Lerdorf initially announced the release of PHP/FI as “Personal Home Page Tools (PHP Tools) version 1.0” . This included Perl-like variables, form handling, and the ability to embed HTML. The syntax resembled that of Perl but was simpler, more limited and less consistent.

By adding some additional features to the existing PHP/FI and release it has Version 2.

PHP Versions 3 and 4

Zeev Suraski and Andi Gutmans rewrote the parser in 1997 and formed the base of PHP 3, changing the language’s name to the recursive acronym PHP: Hypertext Preprocessor. Afterwards, public testing of PHP 3 began, and the official launch came in June 1998. Suraski and Gutmans then started a new rewrite of PHP’s core, producing the Zend Engine in 1999. They also founded Zend Technologies in Ramat Gan, Israel.

On May 22, 2000, PHP 4, powered by the Zend Engine 1.0, was released. As of August 2008 this branch reached version 4.4.9. PHP 4 is no longer under development nor will any security updates be released.

PHP Version 5

On July 14, 2004, PHP 5 was released, powered by the new Zend Engine II. PHP 5 included new features:

such as improved support for object-oriented programming

the PHP Data Objects (PDO) extension (which defines a lightweight and consistent interface for accessing databases),

and numerous performance enhancements

PHP 6 and Unicode

PHP received mixed reviews due to lacking native Unicode support at the core language level. In 2005, a project headed by Andrei Zmievski was initiated to bring native Unicode support throughout PHP, by embedding the International Components for Unicode (ICU) library, and representing text strings as UTF-16 internally. Since this would cause major changes both to the internals of the language and to user code, it was planned to release this as version 6.0 of the language, along with other major features then in development.

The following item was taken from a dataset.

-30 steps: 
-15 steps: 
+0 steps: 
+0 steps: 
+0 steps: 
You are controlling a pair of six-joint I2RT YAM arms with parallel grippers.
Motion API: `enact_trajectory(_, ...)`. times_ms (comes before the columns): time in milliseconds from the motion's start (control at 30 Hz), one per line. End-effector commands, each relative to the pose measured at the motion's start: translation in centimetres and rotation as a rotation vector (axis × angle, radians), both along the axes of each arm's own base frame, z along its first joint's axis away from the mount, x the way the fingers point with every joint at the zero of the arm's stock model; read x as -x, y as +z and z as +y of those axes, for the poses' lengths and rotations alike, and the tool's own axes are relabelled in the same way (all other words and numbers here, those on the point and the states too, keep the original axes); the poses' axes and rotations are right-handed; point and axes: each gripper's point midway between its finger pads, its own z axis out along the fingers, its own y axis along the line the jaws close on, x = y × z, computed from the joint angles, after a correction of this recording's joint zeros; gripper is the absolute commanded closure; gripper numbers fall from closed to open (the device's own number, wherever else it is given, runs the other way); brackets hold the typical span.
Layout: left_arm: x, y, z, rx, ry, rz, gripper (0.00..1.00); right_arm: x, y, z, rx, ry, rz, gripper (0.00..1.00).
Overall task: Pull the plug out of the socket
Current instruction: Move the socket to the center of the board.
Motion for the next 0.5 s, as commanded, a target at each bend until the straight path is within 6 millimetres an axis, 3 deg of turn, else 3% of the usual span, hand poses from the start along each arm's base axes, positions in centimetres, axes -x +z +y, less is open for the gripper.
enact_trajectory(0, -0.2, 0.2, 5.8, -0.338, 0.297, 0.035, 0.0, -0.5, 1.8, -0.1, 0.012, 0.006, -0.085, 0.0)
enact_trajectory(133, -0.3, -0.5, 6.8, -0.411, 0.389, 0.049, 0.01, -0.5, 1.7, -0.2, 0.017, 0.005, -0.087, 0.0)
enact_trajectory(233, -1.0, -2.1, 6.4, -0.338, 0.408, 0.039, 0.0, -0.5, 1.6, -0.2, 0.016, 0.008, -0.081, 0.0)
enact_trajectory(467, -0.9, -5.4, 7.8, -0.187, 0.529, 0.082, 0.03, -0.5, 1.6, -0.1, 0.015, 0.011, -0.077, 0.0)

However, a shortage of developers who understood the necessary changes, and performance problems arising from conversion to and from UTF-16, which is rarely used in a web context, led to delays in the project.[36] As a result, a PHP 5.3 release was created in 2009, with many non-Unicode features back-ported from PHP 6, notably namespaces. In March 2010, the project in its current form was officially abandoned, and a PHP 5.4 release was prepared containing most remaining non-Unicode features from PHP 6, such as traits and closure re-binding. Initial hopes were that a new plan would be formed for Unicode integration, but as of 2014 none have been adopted.